Естественно, подобная беседа могла вестись лишь вполголоса — да и потому еще, что прочие в доме разошлись спать. Только распространившийся по комнате запах плавленой канифоли выдавал присутствие Егора, колдовавшего паяльником свои узоры за занавеской. Подслушанное и запомнившееся, конечно, давало ему основания для некоторых наигорчайших пророчеств о старшем брате.
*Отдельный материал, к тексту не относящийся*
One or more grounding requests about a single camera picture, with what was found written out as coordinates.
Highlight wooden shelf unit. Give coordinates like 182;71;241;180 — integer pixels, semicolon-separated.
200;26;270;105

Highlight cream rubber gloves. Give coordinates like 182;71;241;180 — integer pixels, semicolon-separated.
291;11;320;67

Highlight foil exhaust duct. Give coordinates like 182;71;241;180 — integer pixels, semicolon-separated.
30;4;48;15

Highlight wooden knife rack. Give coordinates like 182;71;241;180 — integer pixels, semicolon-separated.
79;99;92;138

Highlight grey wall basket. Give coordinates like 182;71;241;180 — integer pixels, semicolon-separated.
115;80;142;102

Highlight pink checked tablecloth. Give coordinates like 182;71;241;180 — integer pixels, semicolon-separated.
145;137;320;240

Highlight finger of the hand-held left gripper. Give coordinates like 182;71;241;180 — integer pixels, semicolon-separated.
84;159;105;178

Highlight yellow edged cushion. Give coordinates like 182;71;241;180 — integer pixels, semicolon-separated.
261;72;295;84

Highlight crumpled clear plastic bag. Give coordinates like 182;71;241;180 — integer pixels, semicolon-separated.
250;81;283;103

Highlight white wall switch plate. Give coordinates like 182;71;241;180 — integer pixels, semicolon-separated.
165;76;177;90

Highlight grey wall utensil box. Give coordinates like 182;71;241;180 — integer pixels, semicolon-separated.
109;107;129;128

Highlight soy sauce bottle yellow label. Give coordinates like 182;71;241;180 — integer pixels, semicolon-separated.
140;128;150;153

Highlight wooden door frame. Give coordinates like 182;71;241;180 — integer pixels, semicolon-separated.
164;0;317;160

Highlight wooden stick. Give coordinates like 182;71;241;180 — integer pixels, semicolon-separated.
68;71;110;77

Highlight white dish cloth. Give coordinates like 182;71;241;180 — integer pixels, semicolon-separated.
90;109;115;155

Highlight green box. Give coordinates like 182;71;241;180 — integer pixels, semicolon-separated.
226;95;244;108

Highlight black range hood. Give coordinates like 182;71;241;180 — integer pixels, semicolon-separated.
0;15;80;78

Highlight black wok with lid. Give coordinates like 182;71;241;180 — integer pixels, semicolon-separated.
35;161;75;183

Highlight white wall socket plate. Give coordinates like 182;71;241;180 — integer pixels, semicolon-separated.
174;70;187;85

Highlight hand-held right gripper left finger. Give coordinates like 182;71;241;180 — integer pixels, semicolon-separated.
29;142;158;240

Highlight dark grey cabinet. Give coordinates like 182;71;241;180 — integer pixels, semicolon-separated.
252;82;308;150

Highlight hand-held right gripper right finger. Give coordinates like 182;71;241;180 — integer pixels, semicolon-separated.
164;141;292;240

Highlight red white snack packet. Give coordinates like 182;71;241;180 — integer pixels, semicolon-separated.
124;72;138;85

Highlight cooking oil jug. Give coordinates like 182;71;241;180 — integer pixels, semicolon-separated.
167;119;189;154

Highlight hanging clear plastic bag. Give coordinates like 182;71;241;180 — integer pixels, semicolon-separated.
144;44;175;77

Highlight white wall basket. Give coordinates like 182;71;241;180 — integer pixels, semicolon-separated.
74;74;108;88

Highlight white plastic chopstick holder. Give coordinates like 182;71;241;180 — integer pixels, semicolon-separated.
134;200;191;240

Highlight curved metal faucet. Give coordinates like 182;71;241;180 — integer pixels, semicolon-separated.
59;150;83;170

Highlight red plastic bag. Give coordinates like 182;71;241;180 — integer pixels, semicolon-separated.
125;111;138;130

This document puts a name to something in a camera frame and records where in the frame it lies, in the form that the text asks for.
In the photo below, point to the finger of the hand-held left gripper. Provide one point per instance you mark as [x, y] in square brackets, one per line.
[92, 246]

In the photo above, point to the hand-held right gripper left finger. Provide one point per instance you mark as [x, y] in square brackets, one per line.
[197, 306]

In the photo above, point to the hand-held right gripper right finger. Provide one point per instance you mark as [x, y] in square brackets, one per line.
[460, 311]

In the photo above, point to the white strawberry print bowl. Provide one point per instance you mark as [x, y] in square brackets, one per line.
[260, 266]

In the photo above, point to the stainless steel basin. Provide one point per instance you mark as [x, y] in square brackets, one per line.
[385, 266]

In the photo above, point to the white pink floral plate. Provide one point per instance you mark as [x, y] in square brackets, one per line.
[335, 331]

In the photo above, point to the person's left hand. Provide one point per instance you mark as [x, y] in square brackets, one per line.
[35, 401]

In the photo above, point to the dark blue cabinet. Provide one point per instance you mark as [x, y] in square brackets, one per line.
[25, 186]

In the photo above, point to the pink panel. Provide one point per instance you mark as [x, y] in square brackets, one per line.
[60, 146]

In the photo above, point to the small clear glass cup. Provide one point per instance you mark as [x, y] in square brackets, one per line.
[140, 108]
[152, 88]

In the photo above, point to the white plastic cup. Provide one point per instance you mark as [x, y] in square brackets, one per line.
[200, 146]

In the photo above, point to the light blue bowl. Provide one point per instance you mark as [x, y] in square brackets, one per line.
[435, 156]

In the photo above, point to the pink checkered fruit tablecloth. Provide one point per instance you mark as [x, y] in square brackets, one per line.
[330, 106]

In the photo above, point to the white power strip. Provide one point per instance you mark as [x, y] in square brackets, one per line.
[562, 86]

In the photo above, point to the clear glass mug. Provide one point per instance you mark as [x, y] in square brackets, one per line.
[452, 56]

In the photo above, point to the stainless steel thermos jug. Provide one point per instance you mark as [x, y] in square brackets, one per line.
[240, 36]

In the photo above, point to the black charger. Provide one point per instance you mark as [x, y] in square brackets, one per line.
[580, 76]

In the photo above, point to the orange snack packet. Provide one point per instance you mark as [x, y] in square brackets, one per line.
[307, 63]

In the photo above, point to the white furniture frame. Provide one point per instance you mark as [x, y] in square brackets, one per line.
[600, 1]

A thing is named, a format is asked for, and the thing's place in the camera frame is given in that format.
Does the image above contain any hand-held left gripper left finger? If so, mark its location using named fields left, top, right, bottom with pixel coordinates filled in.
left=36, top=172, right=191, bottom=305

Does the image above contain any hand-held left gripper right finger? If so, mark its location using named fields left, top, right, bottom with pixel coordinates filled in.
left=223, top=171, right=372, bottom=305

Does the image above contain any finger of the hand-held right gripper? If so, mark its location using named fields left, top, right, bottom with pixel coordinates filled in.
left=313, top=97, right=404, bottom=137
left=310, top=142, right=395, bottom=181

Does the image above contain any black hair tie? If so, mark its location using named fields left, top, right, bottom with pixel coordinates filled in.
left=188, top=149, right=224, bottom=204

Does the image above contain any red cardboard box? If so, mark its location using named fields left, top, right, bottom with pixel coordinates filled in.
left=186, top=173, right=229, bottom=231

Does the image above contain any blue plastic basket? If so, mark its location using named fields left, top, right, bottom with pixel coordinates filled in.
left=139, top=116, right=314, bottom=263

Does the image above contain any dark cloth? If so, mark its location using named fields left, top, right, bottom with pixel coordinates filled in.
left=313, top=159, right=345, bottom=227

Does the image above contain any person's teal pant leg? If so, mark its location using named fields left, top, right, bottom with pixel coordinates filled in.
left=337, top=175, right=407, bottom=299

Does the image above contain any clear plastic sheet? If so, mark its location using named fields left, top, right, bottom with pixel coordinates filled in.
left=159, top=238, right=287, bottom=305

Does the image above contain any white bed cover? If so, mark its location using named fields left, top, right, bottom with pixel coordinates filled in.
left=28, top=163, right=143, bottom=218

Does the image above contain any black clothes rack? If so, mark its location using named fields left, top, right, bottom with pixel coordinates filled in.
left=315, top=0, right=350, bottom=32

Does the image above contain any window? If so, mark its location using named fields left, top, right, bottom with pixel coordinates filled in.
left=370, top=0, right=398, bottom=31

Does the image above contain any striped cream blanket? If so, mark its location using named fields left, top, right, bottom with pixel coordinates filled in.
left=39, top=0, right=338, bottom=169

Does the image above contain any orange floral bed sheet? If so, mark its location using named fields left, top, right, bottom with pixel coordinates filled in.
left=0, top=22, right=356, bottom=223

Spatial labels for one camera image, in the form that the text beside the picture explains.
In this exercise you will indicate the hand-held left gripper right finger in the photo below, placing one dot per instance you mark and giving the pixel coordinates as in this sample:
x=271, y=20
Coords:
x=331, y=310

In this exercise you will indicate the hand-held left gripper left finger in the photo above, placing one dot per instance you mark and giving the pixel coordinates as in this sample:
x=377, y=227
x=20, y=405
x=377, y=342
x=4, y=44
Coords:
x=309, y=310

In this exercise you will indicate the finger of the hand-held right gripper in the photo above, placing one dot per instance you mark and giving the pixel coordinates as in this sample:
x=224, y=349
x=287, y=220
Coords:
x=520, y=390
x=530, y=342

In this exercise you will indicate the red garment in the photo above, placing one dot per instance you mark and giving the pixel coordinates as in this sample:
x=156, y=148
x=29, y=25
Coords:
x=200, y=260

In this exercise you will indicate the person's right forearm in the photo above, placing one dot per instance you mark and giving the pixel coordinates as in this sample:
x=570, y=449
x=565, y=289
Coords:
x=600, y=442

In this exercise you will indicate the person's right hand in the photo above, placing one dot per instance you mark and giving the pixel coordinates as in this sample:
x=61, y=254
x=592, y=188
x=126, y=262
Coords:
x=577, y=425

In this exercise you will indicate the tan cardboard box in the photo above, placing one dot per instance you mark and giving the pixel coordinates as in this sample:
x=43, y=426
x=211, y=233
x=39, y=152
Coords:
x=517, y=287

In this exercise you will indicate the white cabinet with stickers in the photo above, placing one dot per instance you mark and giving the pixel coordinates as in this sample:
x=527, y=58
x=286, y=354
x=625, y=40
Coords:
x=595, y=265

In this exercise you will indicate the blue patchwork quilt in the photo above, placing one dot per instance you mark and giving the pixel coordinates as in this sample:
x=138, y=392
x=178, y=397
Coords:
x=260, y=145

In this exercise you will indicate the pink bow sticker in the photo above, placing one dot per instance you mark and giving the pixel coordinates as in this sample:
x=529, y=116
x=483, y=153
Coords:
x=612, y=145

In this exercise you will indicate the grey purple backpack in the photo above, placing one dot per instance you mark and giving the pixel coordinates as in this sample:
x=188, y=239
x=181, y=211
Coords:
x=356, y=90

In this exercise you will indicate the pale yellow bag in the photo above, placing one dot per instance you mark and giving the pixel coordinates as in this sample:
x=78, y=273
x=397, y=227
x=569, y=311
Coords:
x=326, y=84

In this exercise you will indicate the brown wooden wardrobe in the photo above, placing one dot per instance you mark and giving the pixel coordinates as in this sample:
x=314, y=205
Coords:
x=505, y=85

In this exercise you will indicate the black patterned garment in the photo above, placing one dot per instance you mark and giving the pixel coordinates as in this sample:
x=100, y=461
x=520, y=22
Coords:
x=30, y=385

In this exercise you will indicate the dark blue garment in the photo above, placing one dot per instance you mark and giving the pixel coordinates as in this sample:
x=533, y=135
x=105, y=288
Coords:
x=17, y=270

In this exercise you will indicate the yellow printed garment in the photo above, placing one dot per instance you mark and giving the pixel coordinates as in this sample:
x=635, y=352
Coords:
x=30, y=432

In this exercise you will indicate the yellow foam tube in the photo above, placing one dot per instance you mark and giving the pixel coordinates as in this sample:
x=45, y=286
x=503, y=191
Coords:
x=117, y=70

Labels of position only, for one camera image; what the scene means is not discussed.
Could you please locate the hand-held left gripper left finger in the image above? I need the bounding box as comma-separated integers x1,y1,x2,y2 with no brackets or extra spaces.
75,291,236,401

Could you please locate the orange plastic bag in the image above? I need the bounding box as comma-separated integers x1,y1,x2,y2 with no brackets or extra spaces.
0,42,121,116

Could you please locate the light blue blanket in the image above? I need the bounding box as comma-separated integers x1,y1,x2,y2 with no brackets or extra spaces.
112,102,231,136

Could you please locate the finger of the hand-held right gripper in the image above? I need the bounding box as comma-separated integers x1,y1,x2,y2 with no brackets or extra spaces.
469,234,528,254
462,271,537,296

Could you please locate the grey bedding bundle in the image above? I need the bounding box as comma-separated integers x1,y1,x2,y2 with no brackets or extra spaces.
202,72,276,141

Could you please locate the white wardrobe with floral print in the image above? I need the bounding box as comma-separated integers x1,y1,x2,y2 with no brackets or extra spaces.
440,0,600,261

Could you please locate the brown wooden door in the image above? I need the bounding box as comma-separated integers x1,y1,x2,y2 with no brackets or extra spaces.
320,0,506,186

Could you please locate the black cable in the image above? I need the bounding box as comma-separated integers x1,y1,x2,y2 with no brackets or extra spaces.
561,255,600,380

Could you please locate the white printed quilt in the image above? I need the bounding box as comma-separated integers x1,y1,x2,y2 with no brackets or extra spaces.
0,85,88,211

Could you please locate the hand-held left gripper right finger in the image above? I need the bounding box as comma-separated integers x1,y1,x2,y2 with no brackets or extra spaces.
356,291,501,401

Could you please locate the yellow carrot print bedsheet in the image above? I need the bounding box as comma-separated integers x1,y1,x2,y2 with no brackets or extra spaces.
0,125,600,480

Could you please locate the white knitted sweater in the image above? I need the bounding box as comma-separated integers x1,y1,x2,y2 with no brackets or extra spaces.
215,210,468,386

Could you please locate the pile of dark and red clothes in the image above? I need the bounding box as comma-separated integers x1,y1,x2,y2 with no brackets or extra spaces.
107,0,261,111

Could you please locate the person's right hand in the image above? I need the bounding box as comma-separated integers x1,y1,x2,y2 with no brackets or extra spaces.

Сам Вадим никогда не сделал и шага для ускорения своей карьеры. Мощное движенье вверх происходило на восходящем потоке судьбы с той же темной логикой, что у морской волны в бурю, — одних, наигравшись вволю, разбивать о подводный камень, других же, по меньшей мере равных им, вымахнуть из беззаветной пучины десятилетия подряд на гребне девятого вала. Во всяком случае, исторический опыт деспотического Востока не зря учил держаться в бурю тактики большинства: безраздельно отдавшись разбушевавшейся стихии, всем телом и строем мысли повторять кривизну ее железных струй, чтобы, порвав сопротивляющиеся мышцы, не разметала по берегам... Несмотря на очевидную для позитивных умов несерьезность версии об участии профессора Шатаницкого в гибели молодого человека, только черт и мог совратить последнего на дерзкие, самостоятельные упражнения в самой толще вздыбленной бездны. Горько сказать, за весь отчетный срок от бегства до самого паденья Вадим не удосужился не то чтобы в сновиденьице — хотя мельком матери показаться, но даже в светлый день Христов открыточки домой не послал с извещением об успехах, легко, впрочем, узнаваемых из печати. Одно время имечко его так зачастило в газетах, что старики не на шутку всполошились: не то что на лекцию, бедняге, небось, и в баню-то сходить некогда, а питаться всухомятку — долго ли и катар нажить! Сегодня, скажем, проводит он теплое общение с прогрессивными студентами из далекого и никому не ведомого Сенегала, а уж завтра поутру вручает вымпел дружбы и взаимопонимания трудовым посланцам с заморских островов, какие и на марках-то не попадаются. В свою очередь семья тоже избегала тревожить восходящее светило сверхрайонного значения, чтобы не бередить его совесть напоминаньем о себе. Кроме того, почтовая улика о все еще не порванных связях с осколками старого режима, да еще при обострившихся предвоенных обстоятельствах, могла бы свалить фигуру и покрупнее: сам всесильный Скуднов перестал напоминательные свои кулечки присылать. Все же когда по прошествии двух лет тоже зимою приспела одна срочная нуждишка обратиться за чьим-либо покровительством, то и решено было обойтись своими домашними средствами.

Глава XII

Один крупный деятель на проезде мимо Старо-Федосеева и при виде огромной девственно-снежной чащи с ее круговым природным амфитеатром возымел намерение построить на этом месте всемирного значения стадион. Когда через заказчиков слухи о том дошли до Лоскутовых, в домике со ставнями срочно состоялся семейный совет, на котором обсуждалась участь подлежащих выселению местных жильцов. И если Аблаевых уже не было на свете, а Шамины, Финогеич с сыном, по социально-трудовому положению могли рассчитывать на жилплощадь, то для Лоскутовых выселение в неизвестность означало страшную подзаборную судьбу. Вполне надежное, казалось, скудновское заступничество разумнее было сохранить на крайнюю, смертную, надобность впереди, а прямое обращение к блудному сыну похлопотать по знакомству у кого-либо в Кремле за свою бывшую семью могло повредить его карьере неминуемым раскрытием преступного родства с попом. Было решено предварительно, для выяснения обстановки, послать в разведку Никанора, причем Прасковья Андреевна дала посланцу в дорогу секретное наставленьице: не шуметь, через милицию не пробиваться, фамилией не хвастаться, чтобы в случае неудачи обратиться к нему с анонимным иносказательным письмецом о грядущей беде.